**Description of the task:** Would you please copy every line below that includes the string "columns"?
=== Begin Enclosure ===
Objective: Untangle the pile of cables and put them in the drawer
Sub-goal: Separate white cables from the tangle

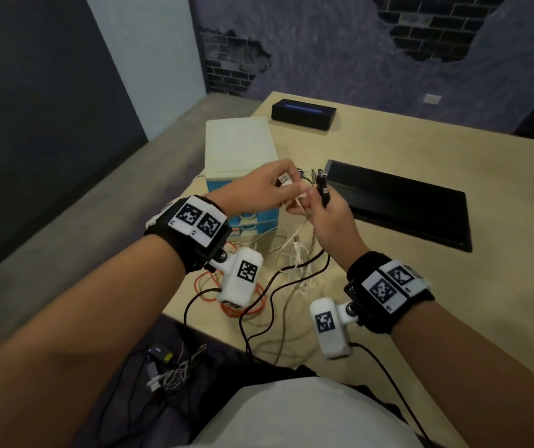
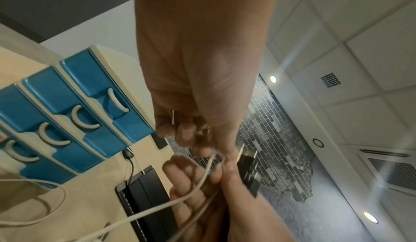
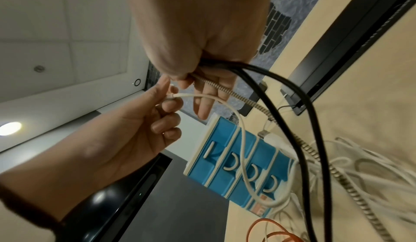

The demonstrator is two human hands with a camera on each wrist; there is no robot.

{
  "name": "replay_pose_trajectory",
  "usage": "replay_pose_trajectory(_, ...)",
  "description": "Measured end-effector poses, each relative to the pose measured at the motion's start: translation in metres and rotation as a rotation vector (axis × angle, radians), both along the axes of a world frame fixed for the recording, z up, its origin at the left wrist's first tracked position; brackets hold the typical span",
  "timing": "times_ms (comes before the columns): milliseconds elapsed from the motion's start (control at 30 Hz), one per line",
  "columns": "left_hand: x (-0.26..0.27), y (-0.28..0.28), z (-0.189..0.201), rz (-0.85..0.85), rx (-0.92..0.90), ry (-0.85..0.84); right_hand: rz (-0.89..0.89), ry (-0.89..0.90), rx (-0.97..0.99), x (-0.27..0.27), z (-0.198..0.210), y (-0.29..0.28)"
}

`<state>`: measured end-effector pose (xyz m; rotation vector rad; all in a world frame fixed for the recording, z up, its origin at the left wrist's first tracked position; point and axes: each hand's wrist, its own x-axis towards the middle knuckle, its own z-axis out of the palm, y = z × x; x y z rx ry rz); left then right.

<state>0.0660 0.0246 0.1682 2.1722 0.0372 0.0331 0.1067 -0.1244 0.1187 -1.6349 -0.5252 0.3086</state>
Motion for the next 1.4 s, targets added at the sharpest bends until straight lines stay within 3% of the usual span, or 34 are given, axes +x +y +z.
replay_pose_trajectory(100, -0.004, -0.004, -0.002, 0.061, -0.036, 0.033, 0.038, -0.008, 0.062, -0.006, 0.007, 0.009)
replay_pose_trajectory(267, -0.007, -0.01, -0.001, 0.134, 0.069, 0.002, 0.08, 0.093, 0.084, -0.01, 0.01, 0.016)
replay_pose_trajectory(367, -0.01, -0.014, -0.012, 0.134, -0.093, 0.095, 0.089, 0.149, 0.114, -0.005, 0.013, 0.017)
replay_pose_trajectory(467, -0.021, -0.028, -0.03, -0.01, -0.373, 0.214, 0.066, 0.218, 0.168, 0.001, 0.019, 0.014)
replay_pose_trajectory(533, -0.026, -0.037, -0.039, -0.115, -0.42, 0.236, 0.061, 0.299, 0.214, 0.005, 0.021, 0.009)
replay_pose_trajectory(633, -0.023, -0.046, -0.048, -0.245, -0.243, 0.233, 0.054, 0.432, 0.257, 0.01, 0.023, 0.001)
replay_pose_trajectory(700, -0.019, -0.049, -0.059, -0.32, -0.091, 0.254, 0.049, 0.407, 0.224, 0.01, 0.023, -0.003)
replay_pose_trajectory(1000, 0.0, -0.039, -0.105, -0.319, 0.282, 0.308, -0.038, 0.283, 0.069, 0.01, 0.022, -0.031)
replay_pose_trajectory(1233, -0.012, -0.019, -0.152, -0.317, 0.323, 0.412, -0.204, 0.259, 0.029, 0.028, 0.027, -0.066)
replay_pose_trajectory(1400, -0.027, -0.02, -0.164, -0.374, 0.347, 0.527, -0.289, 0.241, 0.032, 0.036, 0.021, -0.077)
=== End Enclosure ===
**Response below:**
  "timing": "times_ms (comes before the columns): milliseconds elapsed from the motion's start (control at 30 Hz), one per line",
  "columns": "left_hand: x (-0.26..0.27), y (-0.28..0.28), z (-0.189..0.201), rz (-0.85..0.85), rx (-0.92..0.90), ry (-0.85..0.84); right_hand: rz (-0.89..0.89), ry (-0.89..0.90), rx (-0.97..0.99), x (-0.27..0.27), z (-0.198..0.210), y (-0.29..0.28)"

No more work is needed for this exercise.